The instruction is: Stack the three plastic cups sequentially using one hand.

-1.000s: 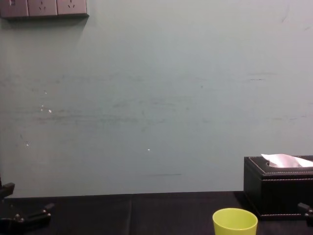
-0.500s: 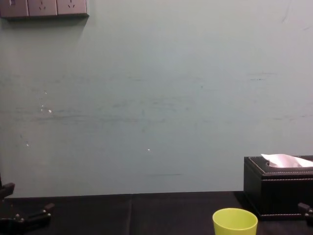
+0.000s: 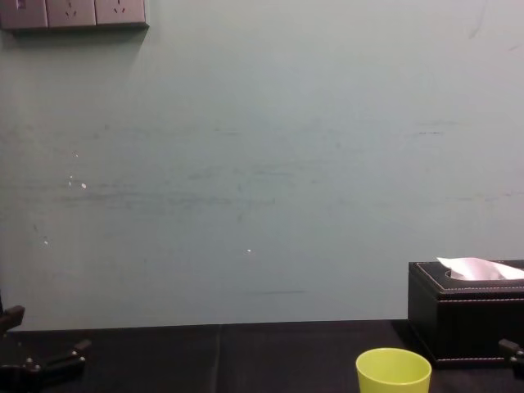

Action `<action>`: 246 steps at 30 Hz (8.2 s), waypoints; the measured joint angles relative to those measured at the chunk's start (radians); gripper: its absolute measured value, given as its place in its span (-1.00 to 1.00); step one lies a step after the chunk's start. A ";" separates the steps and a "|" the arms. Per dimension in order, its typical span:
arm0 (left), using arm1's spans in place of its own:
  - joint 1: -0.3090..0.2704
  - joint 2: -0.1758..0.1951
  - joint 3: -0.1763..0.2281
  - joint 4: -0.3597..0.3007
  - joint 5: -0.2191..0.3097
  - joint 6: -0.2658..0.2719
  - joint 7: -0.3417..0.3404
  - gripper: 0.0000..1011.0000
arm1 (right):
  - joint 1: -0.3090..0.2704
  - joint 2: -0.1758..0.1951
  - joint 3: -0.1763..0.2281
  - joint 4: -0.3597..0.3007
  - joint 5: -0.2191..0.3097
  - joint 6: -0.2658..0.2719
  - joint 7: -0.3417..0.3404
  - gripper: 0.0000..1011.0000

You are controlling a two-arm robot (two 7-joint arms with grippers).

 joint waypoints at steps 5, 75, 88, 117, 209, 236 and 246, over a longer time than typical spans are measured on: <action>0.000 0.000 0.000 0.000 0.000 0.000 0.000 1.00 | 0.000 0.000 0.000 0.000 0.000 0.000 0.000 0.98; 0.000 0.000 0.000 0.000 0.000 0.000 0.000 1.00 | -0.461 0.313 0.289 -0.289 0.327 -0.078 0.670 0.98; 0.000 0.000 0.000 0.000 0.000 0.000 0.000 1.00 | -0.423 0.252 0.253 -0.259 0.292 -0.034 0.699 0.98; 0.000 0.000 0.000 0.000 0.000 0.000 0.000 1.00 | -0.342 0.192 0.202 -0.227 0.282 0.011 0.708 0.98; 0.000 0.000 0.000 0.000 0.000 0.000 0.000 1.00 | -0.164 0.130 0.203 -0.439 0.271 0.342 0.480 0.44; 0.000 0.000 0.000 0.000 0.000 0.000 0.000 1.00 | 0.094 0.005 0.044 -0.268 0.142 0.401 0.454 0.44; 0.000 0.000 0.000 0.000 0.000 0.000 0.000 1.00 | 0.143 -0.037 0.008 -0.200 0.103 0.407 0.475 0.44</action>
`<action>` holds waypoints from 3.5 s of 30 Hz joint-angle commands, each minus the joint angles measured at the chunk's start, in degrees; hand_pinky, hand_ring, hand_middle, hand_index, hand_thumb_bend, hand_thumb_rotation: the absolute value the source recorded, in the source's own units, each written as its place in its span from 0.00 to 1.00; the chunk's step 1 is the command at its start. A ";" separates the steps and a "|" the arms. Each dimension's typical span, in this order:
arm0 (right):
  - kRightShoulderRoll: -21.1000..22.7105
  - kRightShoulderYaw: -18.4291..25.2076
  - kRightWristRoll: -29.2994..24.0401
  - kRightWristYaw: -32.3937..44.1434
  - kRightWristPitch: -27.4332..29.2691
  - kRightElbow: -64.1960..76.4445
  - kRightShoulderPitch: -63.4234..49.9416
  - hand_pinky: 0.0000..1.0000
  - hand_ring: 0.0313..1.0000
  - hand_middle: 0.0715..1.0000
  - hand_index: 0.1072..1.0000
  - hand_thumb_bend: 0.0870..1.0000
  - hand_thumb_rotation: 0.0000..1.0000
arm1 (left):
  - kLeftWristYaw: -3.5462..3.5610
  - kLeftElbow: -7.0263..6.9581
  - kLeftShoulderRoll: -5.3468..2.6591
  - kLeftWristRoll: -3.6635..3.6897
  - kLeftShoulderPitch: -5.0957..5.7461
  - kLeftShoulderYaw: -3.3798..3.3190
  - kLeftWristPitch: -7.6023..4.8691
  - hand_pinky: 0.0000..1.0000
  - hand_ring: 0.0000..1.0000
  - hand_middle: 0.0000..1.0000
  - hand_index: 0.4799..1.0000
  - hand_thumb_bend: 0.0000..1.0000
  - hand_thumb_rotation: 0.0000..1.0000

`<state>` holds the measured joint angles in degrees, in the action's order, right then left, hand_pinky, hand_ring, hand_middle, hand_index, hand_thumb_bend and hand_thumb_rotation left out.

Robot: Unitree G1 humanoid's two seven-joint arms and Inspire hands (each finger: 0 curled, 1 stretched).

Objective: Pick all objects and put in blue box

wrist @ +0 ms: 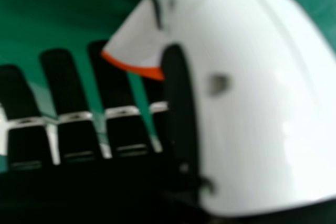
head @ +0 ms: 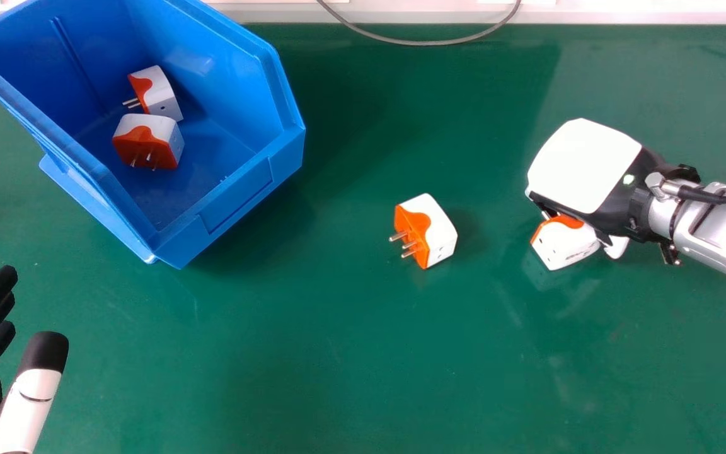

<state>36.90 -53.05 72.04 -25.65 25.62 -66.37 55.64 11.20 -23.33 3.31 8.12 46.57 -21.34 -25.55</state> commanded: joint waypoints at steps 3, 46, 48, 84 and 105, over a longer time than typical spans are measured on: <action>-0.03 2.48 -2.95 -0.55 -0.40 0.05 1.21 0.41 0.46 0.46 0.40 0.46 0.00 | 0.02 -1.19 0.39 0.62 0.55 -0.85 -0.75 0.98 0.97 0.96 0.91 0.70 0.76; 2.83 24.32 -21.52 17.55 -5.56 25.30 -13.43 0.39 0.44 0.42 0.43 0.45 0.00 | 0.16 -0.14 0.92 1.12 -0.68 -0.93 -0.36 0.97 0.97 0.96 0.91 0.69 0.76; 3.20 25.21 -22.12 17.88 -5.04 26.20 -13.62 0.40 0.44 0.43 0.43 0.45 0.00 | 0.11 -0.27 0.94 1.04 -0.64 -0.92 -0.29 0.98 0.97 0.96 0.91 0.69 0.76; -18.54 29.74 -29.03 29.17 -7.88 43.95 -6.29 0.35 0.45 0.47 0.48 0.44 0.00 | -0.77 0.33 -0.01 -0.65 -3.53 0.48 0.79 0.96 0.96 0.96 0.90 0.68 0.74; -41.39 23.68 -27.82 18.35 -16.87 12.01 14.55 0.34 0.41 0.43 0.50 0.44 0.00 | -1.88 -2.63 -1.66 -1.82 -1.31 3.21 1.69 0.94 0.95 0.95 0.88 0.70 0.73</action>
<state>-3.69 -29.60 45.14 -5.79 8.74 -53.42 66.66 9.70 -24.28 1.81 6.68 44.43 -18.28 -23.43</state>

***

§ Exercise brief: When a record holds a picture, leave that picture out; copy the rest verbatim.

§ Expected answer:
The instruction is: Stack the three plastic cups sequentially using one hand.

-1.000s: 
-0.500s: 
+0.000s: 

Action `<action>`: 246 steps at 30 Hz (8.2 s), waypoints; the measured joint angles relative to those measured at the chunk's start (radians); gripper: its absolute measured value, given as its place in its span (-1.00 to 1.00); step one lies a step after the chunk's start. A ";" separates the steps and a "|" the arms. Per dimension in order, its typical span:
arm0 (left), using arm1's spans in place of its own:
  - joint 1: -0.3090..0.2704
  - joint 2: -0.1758..0.1951
  - joint 3: -0.1763..0.2281
  - joint 4: -0.3597..0.3007
  - joint 5: -0.2191..0.3097
  - joint 6: -0.2658..0.2719
  - joint 7: -0.3417..0.3404
  - gripper: 0.0000..1011.0000
arm1 (right):
  - joint 1: -0.3090..0.2704
  - joint 2: -0.1758..0.1951
  - joint 3: -0.1763..0.2281
  - joint 4: -0.3597..0.3007
  - joint 5: -0.2191..0.3097
  - joint 6: -0.2658..0.2719
  - joint 7: -0.3417..0.3404
  - gripper: 0.0000..1011.0000

You are controlling a two-arm robot (two 7-joint arms with grippers).

 joint waypoints at steps 5, 75, 88, 117, 209, 236 and 246, over a longer time than typical spans are measured on: <action>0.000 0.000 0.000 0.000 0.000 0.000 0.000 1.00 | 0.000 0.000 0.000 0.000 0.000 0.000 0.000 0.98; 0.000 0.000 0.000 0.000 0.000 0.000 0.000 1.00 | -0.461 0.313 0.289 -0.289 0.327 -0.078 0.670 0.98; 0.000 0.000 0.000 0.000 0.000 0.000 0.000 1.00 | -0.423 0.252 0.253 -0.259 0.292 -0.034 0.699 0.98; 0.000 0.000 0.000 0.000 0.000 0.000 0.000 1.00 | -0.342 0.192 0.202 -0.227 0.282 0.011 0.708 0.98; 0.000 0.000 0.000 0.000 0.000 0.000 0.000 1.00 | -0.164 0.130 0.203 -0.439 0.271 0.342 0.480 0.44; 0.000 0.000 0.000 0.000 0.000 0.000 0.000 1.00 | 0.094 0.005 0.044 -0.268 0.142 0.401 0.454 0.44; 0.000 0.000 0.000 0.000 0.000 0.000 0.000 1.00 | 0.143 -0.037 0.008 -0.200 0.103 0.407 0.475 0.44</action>
`<action>` holds waypoints from 3.5 s of 30 Hz joint-angle commands, each minus the joint angles measured at the chunk's start, in degrees; hand_pinky, hand_ring, hand_middle, hand_index, hand_thumb_bend, hand_thumb_rotation: the absolute value the source recorded, in the source's own units, each written as its place in its span from 0.00 to 1.00; the chunk's step 1 is the command at its start. A ";" separates the steps and a "|" the arms. Each dimension's typical span, in this order:
arm0 (right):
  - kRightShoulderRoll: -21.1000..22.7105
  - kRightShoulderYaw: -18.4291..25.2076
  - kRightWristRoll: -29.2994..24.0401
  - kRightWristYaw: -32.3937..44.1434
  - kRightWristPitch: -27.4332..29.2691
  - kRightElbow: -64.1960..76.4445
  - kRightShoulderPitch: -63.4234..49.9416
  - hand_pinky: 0.0000..1.0000
  - hand_ring: 0.0313..1.0000
  - hand_middle: 0.0715..1.0000
  - hand_index: 0.1072..1.0000
  - hand_thumb_bend: 0.0870..1.0000
  - hand_thumb_rotation: 0.0000..1.0000
arm1 (left):
  - kLeftWristYaw: -3.5462..3.5610
  - kLeftElbow: -7.0263..6.9581
  - kLeftShoulderRoll: -5.3468..2.6591
  - kLeftWristRoll: -3.6635..3.6897
  - kLeftShoulderPitch: -5.0957..5.7461
  - kLeftShoulderYaw: -3.3798..3.3190
  - kLeftWristPitch: -7.6023..4.8691
  - hand_pinky: 0.0000..1.0000
  - hand_ring: 0.0000..1.0000
  - hand_middle: 0.0000..1.0000
  - hand_index: 0.4799..1.0000
  - hand_thumb_bend: 0.0000..1.0000
  - hand_thumb_rotation: 0.0000..1.0000

`<state>` holds the measured joint angles in degrees, in the action's order, right then left, hand_pinky, hand_ring, hand_middle, hand_index, hand_thumb_bend and hand_thumb_rotation left out.

Robot: Unitree G1 humanoid's two seven-joint arms and Inspire hands (each finger: 0 curled, 1 stretched).

Objective: Pick all objects and put in blue box

wrist @ +0 ms: 
head @ +0 ms: 

<state>36.90 -53.05 72.04 -25.65 25.62 -66.37 55.64 11.20 -23.33 3.31 8.12 46.57 -21.34 -25.55</state> commanded: joint waypoints at steps 3, 46, 48, 84 and 105, over a longer time than typical spans are measured on: <action>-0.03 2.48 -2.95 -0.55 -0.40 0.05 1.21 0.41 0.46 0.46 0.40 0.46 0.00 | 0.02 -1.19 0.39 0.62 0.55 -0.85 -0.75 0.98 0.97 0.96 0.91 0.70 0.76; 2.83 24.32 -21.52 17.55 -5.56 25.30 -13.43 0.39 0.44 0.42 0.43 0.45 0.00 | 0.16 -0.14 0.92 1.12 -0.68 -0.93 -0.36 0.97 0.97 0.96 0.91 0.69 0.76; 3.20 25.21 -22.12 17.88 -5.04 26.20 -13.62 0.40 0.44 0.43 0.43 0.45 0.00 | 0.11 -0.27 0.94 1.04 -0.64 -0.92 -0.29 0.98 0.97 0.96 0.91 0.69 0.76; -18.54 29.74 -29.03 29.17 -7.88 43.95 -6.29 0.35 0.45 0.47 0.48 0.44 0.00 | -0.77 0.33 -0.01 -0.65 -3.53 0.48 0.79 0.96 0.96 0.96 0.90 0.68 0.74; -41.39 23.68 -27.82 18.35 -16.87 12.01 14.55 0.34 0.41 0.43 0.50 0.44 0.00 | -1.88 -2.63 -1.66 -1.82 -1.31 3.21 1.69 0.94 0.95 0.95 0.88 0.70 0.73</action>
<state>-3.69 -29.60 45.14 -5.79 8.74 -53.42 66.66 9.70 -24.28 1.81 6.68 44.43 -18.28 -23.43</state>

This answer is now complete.